The success of the Orphan Drug Act in encouraging the creation of orphan drugs (more than 200 such drugs have been approved since the Act was passed, compared to only 10 in the preceding decade), which in 2003 had total worldwide sales estimated at roughly $28 billion, confirms the economic analysis and shows that intellectual-property protection can have important incentive effects. But has the Act produced a net gain in economic welfare? That is less certain. Of course many people have benefited from the drugs. But the costs per benefited person are frequently astronomical; that is implicit in the rationale for giving producers of such drugs increased protection against competition. The costs are especially high for those orphan drugs, apparently the majority, that alleviate symptoms or prolong life but do not cure the disease, so that the patient has to take them for the rest of his or her life. The Wall Street Journal articles give an example of a woman who suffers from Gaucher disease and spends (or rather her health insurer spends) $601,000 a year for the drug, Ceredase, and its administration. Because by definition the percentage of people who suffer from rare diseases is small, it is feasible for health insurance to cover such extraordinary expenses, provided the insurance pool is large. And Ceredase is at the high end of orphan drug expense.
Resources for medical research are finite. The Orphan Drug Act sucks large research expenditures into creating treatments for rare diseases. Without the Act, those resources would be channeled by the market into other investments that might produce a higher social return. The English economist Arnold Plant pointed out many years ago that if the law protects some monopolies, as by granting patents or equivalent intellectual-property protection, the profit opportunities that such protection creates (Ceredase generates an estimated 25 percent annual rate of return on investment for its producer, Genzyme Corp.), which are not generally available in the economy, may attract into the monopoly markets resources that would produce greater consumer welfare if invested in production in competitive markets. As a result of competition, the price of television sets is much less than the price that people would be willing to pay if the sale of television sets were monopolized; the difference is "consumer surplus" and is a measure of the net value that the industry creates. For all one knows, the consumer surplus that would be generated if the resources now devoted to developing orphan drugs were channeled into competitive markets would exceed the net benefits of those drugs, bearing in mind that there are few beneficiaries. The number of people who take orphan drugs is far fewer than the total number of people with rare diseases. Indeed, apparently only 200,000 Americans are taking such drugs. Assuming that most global expenditures on orphan drugs are for Americans (I'm just guessing--I do not have U.S. figures), this would be an average expenditure of $100,000 ($100,000 times 200,000 equals $20 billion). Few people would be willing, if only because few people would be able, to spend anywhere near this much on drugs.
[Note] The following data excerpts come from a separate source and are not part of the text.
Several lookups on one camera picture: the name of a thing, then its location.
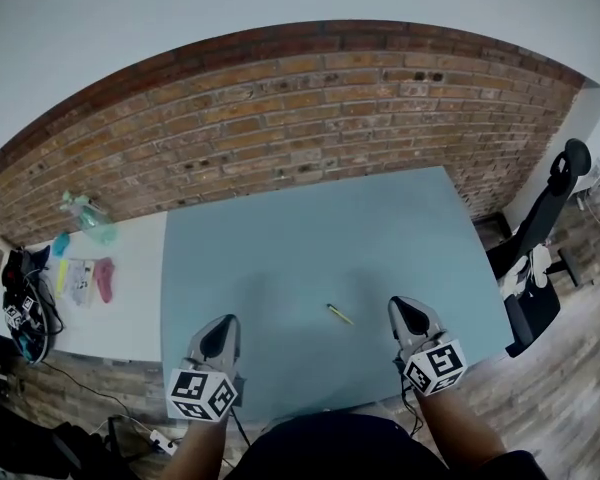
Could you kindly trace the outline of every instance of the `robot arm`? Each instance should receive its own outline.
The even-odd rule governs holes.
[[[180,369],[171,372],[167,399],[179,417],[218,422],[239,406],[244,379],[237,375],[240,323],[235,315],[216,318],[191,342]]]
[[[394,360],[400,375],[425,396],[458,382],[467,369],[466,359],[435,310],[415,299],[394,296],[388,311],[393,337],[400,344]]]

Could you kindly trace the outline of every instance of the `yellow pen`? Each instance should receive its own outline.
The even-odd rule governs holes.
[[[338,315],[340,318],[342,318],[345,322],[347,322],[349,325],[353,325],[353,322],[351,320],[349,320],[346,316],[344,316],[342,313],[340,313],[340,311],[338,311],[333,304],[327,304],[327,307],[333,311],[336,315]]]

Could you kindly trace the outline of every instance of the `pink sock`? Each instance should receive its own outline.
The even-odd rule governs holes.
[[[111,302],[113,298],[113,292],[111,291],[111,277],[113,276],[114,270],[113,261],[111,258],[102,258],[96,261],[93,275],[96,278],[98,284],[98,290],[100,291],[100,297],[105,304]]]

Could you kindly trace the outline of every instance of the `yellow marker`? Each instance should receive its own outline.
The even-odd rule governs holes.
[[[349,325],[353,325],[353,322],[349,320],[346,316],[344,316],[342,313],[340,313],[340,311],[338,311],[334,306],[332,306],[331,304],[327,304],[327,307],[340,318],[342,318],[345,322],[347,322]]]
[[[62,297],[64,292],[64,283],[67,279],[67,271],[69,270],[69,262],[67,260],[60,260],[60,266],[58,268],[58,279],[56,281],[56,298]]]

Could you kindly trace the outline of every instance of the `black shirt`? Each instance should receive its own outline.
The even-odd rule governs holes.
[[[227,478],[459,478],[428,448],[390,420],[326,412],[274,427]],[[510,452],[462,478],[546,480],[533,456]]]

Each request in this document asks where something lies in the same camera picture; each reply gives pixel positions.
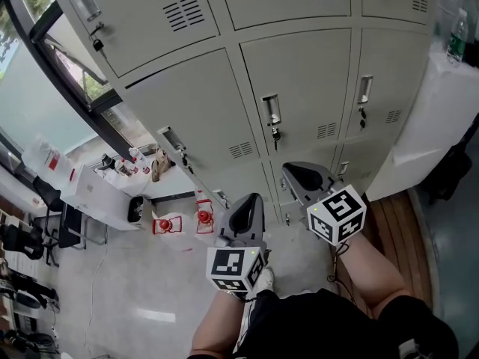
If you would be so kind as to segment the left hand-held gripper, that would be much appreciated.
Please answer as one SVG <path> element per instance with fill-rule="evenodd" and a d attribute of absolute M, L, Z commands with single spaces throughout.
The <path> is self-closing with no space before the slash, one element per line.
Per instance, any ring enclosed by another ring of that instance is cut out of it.
<path fill-rule="evenodd" d="M 221 291 L 251 292 L 267 265 L 263 198 L 258 193 L 230 205 L 220 223 L 220 236 L 207 249 L 206 277 Z"/>

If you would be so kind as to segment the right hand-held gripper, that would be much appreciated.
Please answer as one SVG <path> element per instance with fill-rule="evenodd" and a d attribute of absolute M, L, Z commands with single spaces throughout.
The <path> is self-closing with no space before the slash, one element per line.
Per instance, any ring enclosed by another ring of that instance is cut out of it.
<path fill-rule="evenodd" d="M 301 205 L 311 201 L 311 193 L 324 191 L 332 178 L 329 170 L 311 162 L 287 162 L 281 171 Z M 330 245 L 339 245 L 363 229 L 365 216 L 366 204 L 349 184 L 307 207 L 305 226 Z"/>

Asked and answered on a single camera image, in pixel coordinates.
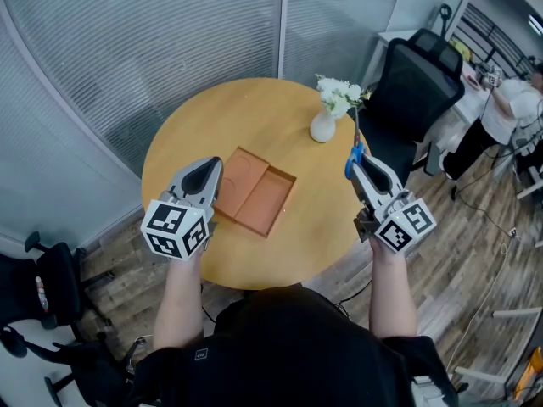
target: hand
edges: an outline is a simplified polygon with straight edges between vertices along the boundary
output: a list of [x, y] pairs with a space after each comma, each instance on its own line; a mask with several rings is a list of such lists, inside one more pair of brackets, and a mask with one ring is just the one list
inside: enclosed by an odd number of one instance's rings
[[395, 254], [376, 237], [370, 237], [370, 246], [372, 246], [374, 264], [397, 264], [406, 262], [406, 258], [403, 254]]

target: black shirt
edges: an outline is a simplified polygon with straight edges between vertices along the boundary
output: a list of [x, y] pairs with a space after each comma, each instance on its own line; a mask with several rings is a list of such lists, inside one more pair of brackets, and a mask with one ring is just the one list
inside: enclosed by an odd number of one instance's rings
[[273, 288], [221, 312], [213, 336], [142, 360], [126, 405], [411, 407], [414, 376], [457, 406], [429, 337], [378, 340], [309, 289]]

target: round wooden table
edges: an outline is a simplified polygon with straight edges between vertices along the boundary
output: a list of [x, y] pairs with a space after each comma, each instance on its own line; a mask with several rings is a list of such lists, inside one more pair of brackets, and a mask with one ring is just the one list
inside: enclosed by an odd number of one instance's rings
[[204, 279], [237, 289], [292, 285], [328, 268], [358, 238], [353, 219], [361, 203], [344, 176], [355, 125], [344, 117], [331, 141], [315, 142], [309, 126], [321, 107], [307, 86], [246, 79], [201, 92], [162, 125], [143, 167], [145, 208], [178, 170], [215, 155], [226, 163], [238, 146], [296, 176], [268, 238], [215, 215]]

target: person
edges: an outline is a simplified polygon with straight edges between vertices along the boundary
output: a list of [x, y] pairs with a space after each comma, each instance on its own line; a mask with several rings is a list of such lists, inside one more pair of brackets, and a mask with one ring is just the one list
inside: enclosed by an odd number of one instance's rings
[[508, 79], [490, 91], [483, 115], [471, 125], [454, 153], [444, 151], [441, 169], [457, 180], [491, 146], [507, 145], [515, 128], [532, 125], [543, 101], [543, 64], [535, 67], [531, 82]]
[[417, 336], [405, 258], [370, 241], [369, 331], [322, 295], [292, 286], [248, 294], [203, 338], [200, 257], [172, 260], [154, 352], [137, 364], [124, 405], [410, 407], [419, 405], [414, 378], [427, 376], [442, 405], [457, 406], [433, 341]]

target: white shirt
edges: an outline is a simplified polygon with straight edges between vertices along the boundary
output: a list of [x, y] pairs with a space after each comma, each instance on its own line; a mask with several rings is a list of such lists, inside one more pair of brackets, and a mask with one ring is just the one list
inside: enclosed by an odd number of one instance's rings
[[520, 80], [504, 80], [498, 87], [498, 92], [509, 102], [515, 119], [506, 119], [494, 97], [490, 95], [481, 123], [494, 140], [507, 145], [517, 126], [524, 128], [535, 122], [543, 109], [543, 95], [526, 81]]

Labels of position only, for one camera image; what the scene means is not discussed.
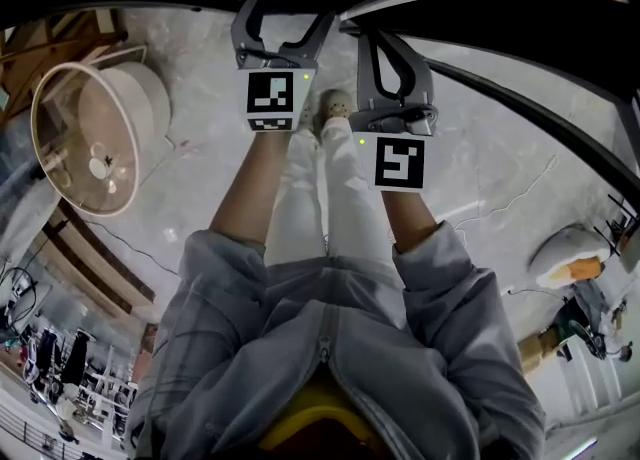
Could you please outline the person's left forearm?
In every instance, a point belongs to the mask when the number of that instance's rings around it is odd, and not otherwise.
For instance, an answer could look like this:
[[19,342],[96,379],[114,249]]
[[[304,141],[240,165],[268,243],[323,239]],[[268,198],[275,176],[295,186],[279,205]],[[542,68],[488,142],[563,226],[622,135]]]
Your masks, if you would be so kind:
[[291,132],[255,134],[211,221],[211,231],[265,244],[291,136]]

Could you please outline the small white ornament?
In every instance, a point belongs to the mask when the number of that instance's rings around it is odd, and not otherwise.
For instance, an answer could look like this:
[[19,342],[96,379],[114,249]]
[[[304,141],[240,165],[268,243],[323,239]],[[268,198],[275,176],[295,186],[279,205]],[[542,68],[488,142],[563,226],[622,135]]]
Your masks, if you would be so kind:
[[89,171],[98,180],[105,180],[114,169],[114,159],[110,156],[103,158],[91,157],[89,160]]

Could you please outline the white bean bag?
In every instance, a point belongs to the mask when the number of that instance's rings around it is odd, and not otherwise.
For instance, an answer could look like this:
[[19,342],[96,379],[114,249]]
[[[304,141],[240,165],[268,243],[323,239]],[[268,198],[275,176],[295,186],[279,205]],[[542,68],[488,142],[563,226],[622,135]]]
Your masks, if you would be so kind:
[[576,281],[567,265],[576,259],[597,256],[602,266],[611,257],[608,242],[594,231],[582,226],[567,226],[551,236],[533,255],[528,274],[544,289],[559,289]]

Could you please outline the person's right forearm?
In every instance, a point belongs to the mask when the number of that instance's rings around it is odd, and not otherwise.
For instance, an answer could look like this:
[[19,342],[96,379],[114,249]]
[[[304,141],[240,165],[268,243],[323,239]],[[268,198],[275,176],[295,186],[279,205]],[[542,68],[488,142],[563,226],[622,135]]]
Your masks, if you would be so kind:
[[382,200],[395,239],[396,250],[410,251],[439,227],[418,193],[382,193]]

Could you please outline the person's beige shoes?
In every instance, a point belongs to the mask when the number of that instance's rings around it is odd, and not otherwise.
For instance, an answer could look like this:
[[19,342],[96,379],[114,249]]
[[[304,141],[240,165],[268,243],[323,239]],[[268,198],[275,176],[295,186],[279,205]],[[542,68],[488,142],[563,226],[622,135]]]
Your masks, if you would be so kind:
[[315,102],[310,94],[302,108],[298,123],[298,132],[309,132],[316,137],[330,119],[347,120],[354,110],[352,95],[341,89],[329,89],[321,93],[319,101]]

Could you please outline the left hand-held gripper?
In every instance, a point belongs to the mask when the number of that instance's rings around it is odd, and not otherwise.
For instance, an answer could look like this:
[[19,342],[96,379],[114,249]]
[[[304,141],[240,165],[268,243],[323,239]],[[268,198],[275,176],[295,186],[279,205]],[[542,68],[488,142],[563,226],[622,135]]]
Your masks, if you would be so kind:
[[231,26],[238,63],[239,109],[255,133],[293,132],[318,70],[317,58],[335,18],[318,15],[297,42],[264,51],[260,0],[245,0]]

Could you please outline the orange cushion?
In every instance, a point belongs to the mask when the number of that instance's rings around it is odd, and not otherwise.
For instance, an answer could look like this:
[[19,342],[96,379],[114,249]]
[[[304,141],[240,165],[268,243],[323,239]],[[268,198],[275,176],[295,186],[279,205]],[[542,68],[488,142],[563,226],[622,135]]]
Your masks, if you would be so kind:
[[602,263],[597,256],[576,259],[567,265],[569,275],[573,280],[595,279],[602,273]]

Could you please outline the person's yellow shirt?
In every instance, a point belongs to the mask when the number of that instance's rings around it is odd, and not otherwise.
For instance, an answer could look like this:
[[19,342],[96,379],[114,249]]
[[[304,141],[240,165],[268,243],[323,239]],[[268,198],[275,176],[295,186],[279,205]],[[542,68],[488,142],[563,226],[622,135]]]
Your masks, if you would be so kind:
[[337,429],[342,443],[364,446],[374,454],[384,444],[372,425],[361,415],[347,394],[328,372],[314,375],[279,413],[258,440],[258,447],[275,452],[302,432],[321,424]]

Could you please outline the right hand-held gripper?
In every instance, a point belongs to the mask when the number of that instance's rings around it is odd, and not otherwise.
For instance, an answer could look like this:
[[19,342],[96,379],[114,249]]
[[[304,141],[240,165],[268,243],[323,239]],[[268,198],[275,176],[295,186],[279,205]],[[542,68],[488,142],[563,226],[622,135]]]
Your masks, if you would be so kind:
[[[400,79],[396,92],[382,83],[380,55]],[[407,42],[389,32],[363,30],[358,38],[357,108],[349,117],[356,153],[370,188],[421,192],[425,187],[426,142],[438,112],[431,106],[431,70]]]

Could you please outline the person's grey zip jacket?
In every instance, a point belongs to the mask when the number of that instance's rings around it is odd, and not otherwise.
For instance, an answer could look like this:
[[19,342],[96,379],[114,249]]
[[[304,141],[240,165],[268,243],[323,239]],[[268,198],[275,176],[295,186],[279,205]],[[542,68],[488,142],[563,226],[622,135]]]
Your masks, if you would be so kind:
[[394,258],[266,266],[259,245],[203,230],[129,412],[130,457],[206,460],[255,443],[325,368],[397,460],[541,460],[544,413],[496,275],[442,223]]
As the economist Tomas Philipson points out, however, if people who do not suffer from rare diseases derive a benefit from orphan drugs--whether because they are altruistic or because they fear that they or members of their families might develop such a disease--then the total social surplus created by the Orphan Drug Act may exceed the consumer surplus. Yet if the R & D expenditures induced by the Act were channeled instead into developing drugs for equally serious but much more common diseases, this might well be preferred by most people.